Mykki Blanco is the "teenage female rapper" persona of the 25-year-old New York rapper Michael Quattlebaum. At least she was — in the video for Quattlebaum's intoxicating "Wavvy," which Gawker is premiering, Quattlebaum appears in and out of drag going from a backward cap and tight-jeans look to wig-and-makeup evening wear and back.

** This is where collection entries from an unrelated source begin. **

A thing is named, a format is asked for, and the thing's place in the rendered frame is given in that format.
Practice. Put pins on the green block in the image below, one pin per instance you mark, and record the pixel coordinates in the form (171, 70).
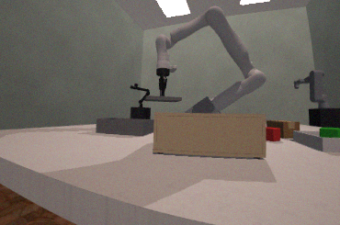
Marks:
(330, 132)

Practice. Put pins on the red block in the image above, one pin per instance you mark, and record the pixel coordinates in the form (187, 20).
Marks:
(273, 134)

This is the rapper's latest way of confounding anyone who'd label him. Along with the likes of Le1f and Zebra Katz, Mykki Blanco has been lumped into the gay-rapper movement that has inspired many a trend piece in recent months. None of these rappers shy away from their sexuality — they are all explicitly out in their songs. In "Wavvy," for example, we hear Blanco say, "'Oh, this fag can rap?' / Yeah, they say it, they listenin'," and "If you's a dick rider, you gon' dick ride forever." While the proliferation of LGBT rappers who are respected for their hipness and skill is a tangible sign of progress in the notoriously homophobic world of hip-hop, AlterNet's Julianne Escobedo Shepherd recently warned against sexuality based associations for a story's sake in a piece Le1f endorsed on Twitter. She wrote:

But that's the problem: as their stars rise, they're increasingly being boxed in rather than celebrated as out, and not by choice. They're being further marginalized by being tenuously lumped together.

Quattlebaum, though, simply won't stay still long enough to stay in a box and that goes way beyond a wig fickleness. He told Interview about his "transgendered life," which seems to regard gender too fluidly to label it (I'm currently taking guesses about pronoun use, but going with "he" since Quattlebaum maintains his birth name and refers to Mykki as a "character"):

I considered myself gay for so long, it really wasn't until I started dressing as the opposite sex pretty regularly that I began to see my gender identity shift. To be flat-out honest, it wasn't until I started sleeping with men as the opposite sex that things started to really change-when I found out men that I found attractive found me attractive as a woman!

Moreover, Mykki Blanco won't be fasted to a genre, either: Quattlebaum described his Mykki Blanco & the Mutant Angels EP, which came out earlier this year, as "industrial psych-rock stuff," a counterpoint to an upcoming hip-hop oriented release (indeed, a song like "Freak Jerk" is more reminiscent of Throbbing Gristle than anything).

And like many rappers who are gay, Quattlebaum rejects the "gay rapper" label — he told the New York Times that he calls himself "a mixture of riot grrrl and ghetto fabulousness."

Rappers have long played characters — where realness is concerned, Rick Ross' fraudulent claims have exposed him as a drag performer in his own right. Moreover, Mykki Blanco wholly owns one of hip-hop's historically cherished qualities: versatility. Regardless of what Quattlebaum is wearing at any given moment, he is the picture of a modern rapper. It is easy to mistake him as an outsider, but this world is his for the inventing.